LA COMMUNAUTE JUIVE DE MAZAGAN, MESSAGES et PHOTOS Chapitre II
Posté par:
Requiston (IP enregistrè)
Date: 26 mai 2010 : 13:10
Pour vous relater le ressenti de ces émeutes, à l’époque, par un soldat du contingent, j’ai recherché les lettres que j’écrivais à ma fiancée de manière que le filtre de la mémoire ne soit pas trop sélectif. J’espère ne pas réveiller de mauvais souvenirs auprès de ceux qui ont vécu ces événements, il y a 55ans
J’avais été incorporé directement à Mazagan, venant de métropole, le 29 avril 1955 avec comme tout bagage culturel quelques clichés : Lyautey, bâtisseur du Maroc moderne, Mazagan, le Deauville marocain, le sultan Ben Arafa est contesté, d’où les troubles, mais nous avons le soutien d’El Glaoui de Marrakech.

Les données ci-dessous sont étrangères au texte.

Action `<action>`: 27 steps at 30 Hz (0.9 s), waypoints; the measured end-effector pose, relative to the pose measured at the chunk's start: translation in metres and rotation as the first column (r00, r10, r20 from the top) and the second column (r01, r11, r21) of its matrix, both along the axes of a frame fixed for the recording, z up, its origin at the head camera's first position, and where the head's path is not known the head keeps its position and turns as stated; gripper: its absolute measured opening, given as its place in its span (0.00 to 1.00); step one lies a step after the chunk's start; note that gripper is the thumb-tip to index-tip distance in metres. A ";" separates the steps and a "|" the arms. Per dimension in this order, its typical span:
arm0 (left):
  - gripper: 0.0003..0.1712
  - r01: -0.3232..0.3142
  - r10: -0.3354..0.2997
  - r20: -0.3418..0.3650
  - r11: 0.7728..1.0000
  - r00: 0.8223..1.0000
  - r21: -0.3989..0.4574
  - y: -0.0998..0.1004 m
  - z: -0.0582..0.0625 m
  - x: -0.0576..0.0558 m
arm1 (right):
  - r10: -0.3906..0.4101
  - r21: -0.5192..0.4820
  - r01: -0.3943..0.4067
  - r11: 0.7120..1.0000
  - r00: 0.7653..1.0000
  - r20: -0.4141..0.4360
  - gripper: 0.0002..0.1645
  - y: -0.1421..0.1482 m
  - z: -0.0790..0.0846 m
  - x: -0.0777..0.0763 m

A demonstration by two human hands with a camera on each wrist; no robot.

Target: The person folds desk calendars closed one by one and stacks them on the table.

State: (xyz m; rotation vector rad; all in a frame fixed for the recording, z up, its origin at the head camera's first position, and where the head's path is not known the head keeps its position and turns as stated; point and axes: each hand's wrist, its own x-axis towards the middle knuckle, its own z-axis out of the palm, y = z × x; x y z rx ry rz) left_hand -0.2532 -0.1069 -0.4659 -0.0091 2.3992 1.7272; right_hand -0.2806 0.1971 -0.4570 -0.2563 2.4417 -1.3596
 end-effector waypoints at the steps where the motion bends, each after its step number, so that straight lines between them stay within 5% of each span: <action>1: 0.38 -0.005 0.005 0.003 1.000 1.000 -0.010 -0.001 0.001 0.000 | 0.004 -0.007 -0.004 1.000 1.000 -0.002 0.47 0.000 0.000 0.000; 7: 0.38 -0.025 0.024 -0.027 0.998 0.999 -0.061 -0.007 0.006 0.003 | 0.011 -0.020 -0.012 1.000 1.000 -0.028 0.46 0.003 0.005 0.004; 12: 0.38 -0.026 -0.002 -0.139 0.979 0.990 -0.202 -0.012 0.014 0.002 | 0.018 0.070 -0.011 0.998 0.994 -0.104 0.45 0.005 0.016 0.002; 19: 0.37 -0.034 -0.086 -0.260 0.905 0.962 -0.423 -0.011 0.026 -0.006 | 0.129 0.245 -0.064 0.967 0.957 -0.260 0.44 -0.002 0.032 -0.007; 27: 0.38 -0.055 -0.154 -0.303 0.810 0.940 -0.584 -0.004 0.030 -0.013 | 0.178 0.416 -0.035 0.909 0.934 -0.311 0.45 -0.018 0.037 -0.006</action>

Mais venons en au samedi 20 aout ;
14h, l’alerte sonne. Première réaction : encore un exercice et pendant la sieste ! Mais en sortant des baraquements on aperçoit des colonnes de fumées et on entend des rafales d’armes automatiques, dont certaines balles perdues finiront dans notre camp. On entend parler d’incendies de véhicules, de maisons et de bureaux de tabac.
Nos 2 half-tracks (véhicule semi chenillé blindé), avec 8 à 10 hommes partent en patrouille avec pour objectif d’empêcher les rassemblements. Ces véhicules n’étaient pas très maniables dans les rues de la médina et étaient vulnérables aux grenades et cocktails Molotov (pas de toit). De mémoire, il y avait un petit avion (civil ou militaire ?) qui survolait la ville pour signaler par radio la formation des groupes.
A 22h, ma section qui était jusqu’alors de garde au camp, se met en place dans une rue pour interdire l’accès de la ville européenne aux émeutiers. Par groupe de 2, nous relayant, nous passerons la nuit au pied d’un palmier. R.A.S.
Dimanche, patrouille en ville pour dégager les barricades puis nous sommes désignés pour la protection de la centrale électrique. 2 fusils mitrailleurs en batterie pour prendre la rue en enfilade. Un moment de tension quand un groupe de manifestants, drapeaux et hurlements, s’est approché, d’autant que notre chef de section était un dur. Heureusement après un certain flottement le groupe a pris une route transversale.
Lundi, calme plat, patrouille, contrôles des papiers et fouille. Les cas douteux étaient remis à la police car nous ne parlions pas l’arabe. Jamais nous n’avions été aussi bien accueillis par les « pieds noirs ». Cigarettes, thé à la menthe, rafraichissement, « si vous faites une patrouille cette nuit, passez par chez nous » Au Noël suivant, nombre d’appelés ont été conviés au réveillon.
Mardi, 4 h du matin, encerclement de la médina, des commandos de marine montés en renfort fouillent les maisons à la recherche d’armes ou d’explosif. Le soir, posté sur une terrasse, nous montons la garde à l’aide d’un projecteur. Sur 3 nuits, 8 heures de sommeil. Aucun coup de feu tiré, aucun blessé de notre coté. Nous avons ouï-dire qu’il n’en avait pas été de même avec la police.
Ensuite ce fut calme dans l’attente de la fin des négociations franco-marocaines fixées au 12 septembre. Le couvre-feu était fixé à 20h mais son contrôle tournait à la guignolade quand avec notre casque lourd, notre fusil, chaussés de chaussures ferrées, sautant d’un GMC, nous devions courir après de jeunes marocains, pieds nus, connaissant parfaitement la médina ! Le comble fut atteint une nuit quand une patrouille a ramené dans la cour de la caserne, un chamelier qui ne devait pas être au courant, et que nous avons été réveillés par le blatèrement de son chameau.
J’ai quitté le Maroc, et Mazagan le 4 juin 1957, après avoir passé 2 mois dans une ferme, la ferme Serres, au-delà d’Azemmour.
A votre disposition si vous souhaitez des précisions que ma mémoire pourrait retrouver.